-------- GIVEN INFORMATION

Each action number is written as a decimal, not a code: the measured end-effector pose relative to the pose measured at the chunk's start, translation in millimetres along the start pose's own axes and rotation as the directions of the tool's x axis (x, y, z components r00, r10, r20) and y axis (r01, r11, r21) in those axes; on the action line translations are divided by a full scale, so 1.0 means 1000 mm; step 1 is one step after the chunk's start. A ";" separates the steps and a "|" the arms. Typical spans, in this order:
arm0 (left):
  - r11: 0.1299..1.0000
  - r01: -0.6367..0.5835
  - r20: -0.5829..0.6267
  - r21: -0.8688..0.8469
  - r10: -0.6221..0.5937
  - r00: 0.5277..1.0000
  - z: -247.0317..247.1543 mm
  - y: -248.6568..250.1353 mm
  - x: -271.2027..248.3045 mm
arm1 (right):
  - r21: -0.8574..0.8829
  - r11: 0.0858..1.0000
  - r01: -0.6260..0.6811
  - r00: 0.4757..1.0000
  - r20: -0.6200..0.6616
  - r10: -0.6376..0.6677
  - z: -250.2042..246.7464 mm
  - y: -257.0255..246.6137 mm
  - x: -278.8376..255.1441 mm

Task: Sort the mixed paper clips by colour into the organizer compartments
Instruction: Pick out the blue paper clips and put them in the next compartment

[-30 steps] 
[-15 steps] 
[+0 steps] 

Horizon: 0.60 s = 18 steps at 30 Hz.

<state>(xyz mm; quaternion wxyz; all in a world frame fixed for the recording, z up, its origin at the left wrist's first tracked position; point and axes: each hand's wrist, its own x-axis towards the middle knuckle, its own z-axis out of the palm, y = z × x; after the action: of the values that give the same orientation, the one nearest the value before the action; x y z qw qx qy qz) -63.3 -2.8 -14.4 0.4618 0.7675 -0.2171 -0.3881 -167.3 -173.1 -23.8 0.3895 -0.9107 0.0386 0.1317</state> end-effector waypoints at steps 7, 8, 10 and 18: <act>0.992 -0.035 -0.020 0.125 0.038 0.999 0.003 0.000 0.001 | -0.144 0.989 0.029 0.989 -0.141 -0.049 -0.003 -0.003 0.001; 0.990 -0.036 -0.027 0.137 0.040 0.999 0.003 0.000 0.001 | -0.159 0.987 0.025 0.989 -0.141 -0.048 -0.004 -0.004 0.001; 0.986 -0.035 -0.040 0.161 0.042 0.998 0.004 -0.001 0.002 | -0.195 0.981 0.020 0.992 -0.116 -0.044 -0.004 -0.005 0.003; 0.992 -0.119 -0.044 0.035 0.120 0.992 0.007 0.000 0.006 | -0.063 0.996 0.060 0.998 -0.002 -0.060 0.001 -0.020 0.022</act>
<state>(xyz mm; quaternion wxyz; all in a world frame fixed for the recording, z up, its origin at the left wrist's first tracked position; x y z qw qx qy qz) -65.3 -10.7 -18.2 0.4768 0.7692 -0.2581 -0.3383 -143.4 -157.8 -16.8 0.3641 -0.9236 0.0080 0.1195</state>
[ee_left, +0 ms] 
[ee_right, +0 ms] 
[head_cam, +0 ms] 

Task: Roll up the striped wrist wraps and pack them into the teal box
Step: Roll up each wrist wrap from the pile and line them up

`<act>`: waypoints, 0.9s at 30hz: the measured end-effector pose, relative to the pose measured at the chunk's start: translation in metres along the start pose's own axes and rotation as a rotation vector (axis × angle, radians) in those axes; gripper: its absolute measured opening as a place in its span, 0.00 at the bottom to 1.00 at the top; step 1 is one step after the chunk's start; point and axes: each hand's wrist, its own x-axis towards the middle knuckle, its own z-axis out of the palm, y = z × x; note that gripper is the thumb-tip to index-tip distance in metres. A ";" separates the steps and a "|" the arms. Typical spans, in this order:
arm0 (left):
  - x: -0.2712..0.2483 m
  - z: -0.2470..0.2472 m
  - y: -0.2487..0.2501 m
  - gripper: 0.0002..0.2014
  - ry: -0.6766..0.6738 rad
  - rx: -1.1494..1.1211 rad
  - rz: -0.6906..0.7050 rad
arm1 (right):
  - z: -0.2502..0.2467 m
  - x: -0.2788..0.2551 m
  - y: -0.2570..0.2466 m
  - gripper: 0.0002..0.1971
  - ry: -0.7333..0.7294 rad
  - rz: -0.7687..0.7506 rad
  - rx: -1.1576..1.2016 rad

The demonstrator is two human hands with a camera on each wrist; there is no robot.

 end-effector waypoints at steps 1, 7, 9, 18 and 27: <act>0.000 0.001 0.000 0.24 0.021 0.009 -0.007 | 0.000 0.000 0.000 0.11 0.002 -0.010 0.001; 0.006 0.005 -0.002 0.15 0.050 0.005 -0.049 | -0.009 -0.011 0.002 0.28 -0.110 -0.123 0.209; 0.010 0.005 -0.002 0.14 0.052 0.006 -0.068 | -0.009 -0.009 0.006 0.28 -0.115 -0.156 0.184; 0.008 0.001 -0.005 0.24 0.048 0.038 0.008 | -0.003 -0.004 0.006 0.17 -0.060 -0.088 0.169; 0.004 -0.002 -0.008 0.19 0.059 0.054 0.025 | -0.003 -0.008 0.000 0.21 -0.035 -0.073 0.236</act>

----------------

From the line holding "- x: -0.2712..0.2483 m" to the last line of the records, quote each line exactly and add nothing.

COMPLETED TASK:
  - x: -0.2712..0.2483 m
  - z: -0.2470..0.2472 m
  - y: -0.2487..0.2501 m
  - gripper: 0.0002..0.2014
  - ry: -0.6766..0.6738 rad
  - rx: -1.1494..1.1211 rad
  - rz: -0.6906..0.7050 rad
arm1 (right):
  - z: -0.2502..0.2467 m
  - x: -0.2788..0.2551 m
  - y: -0.2570..0.2466 m
  - gripper: 0.0002..0.1971
  - ry: -0.7333..0.7294 rad
  - rz: -0.7687..0.7506 rad
  - rx: -1.1576..1.2016 rad

The demonstrator is two human hands with a camera on each wrist; there is no robot.

 end-effector waypoints at steps 1, 7, 9, 18 and 27: <act>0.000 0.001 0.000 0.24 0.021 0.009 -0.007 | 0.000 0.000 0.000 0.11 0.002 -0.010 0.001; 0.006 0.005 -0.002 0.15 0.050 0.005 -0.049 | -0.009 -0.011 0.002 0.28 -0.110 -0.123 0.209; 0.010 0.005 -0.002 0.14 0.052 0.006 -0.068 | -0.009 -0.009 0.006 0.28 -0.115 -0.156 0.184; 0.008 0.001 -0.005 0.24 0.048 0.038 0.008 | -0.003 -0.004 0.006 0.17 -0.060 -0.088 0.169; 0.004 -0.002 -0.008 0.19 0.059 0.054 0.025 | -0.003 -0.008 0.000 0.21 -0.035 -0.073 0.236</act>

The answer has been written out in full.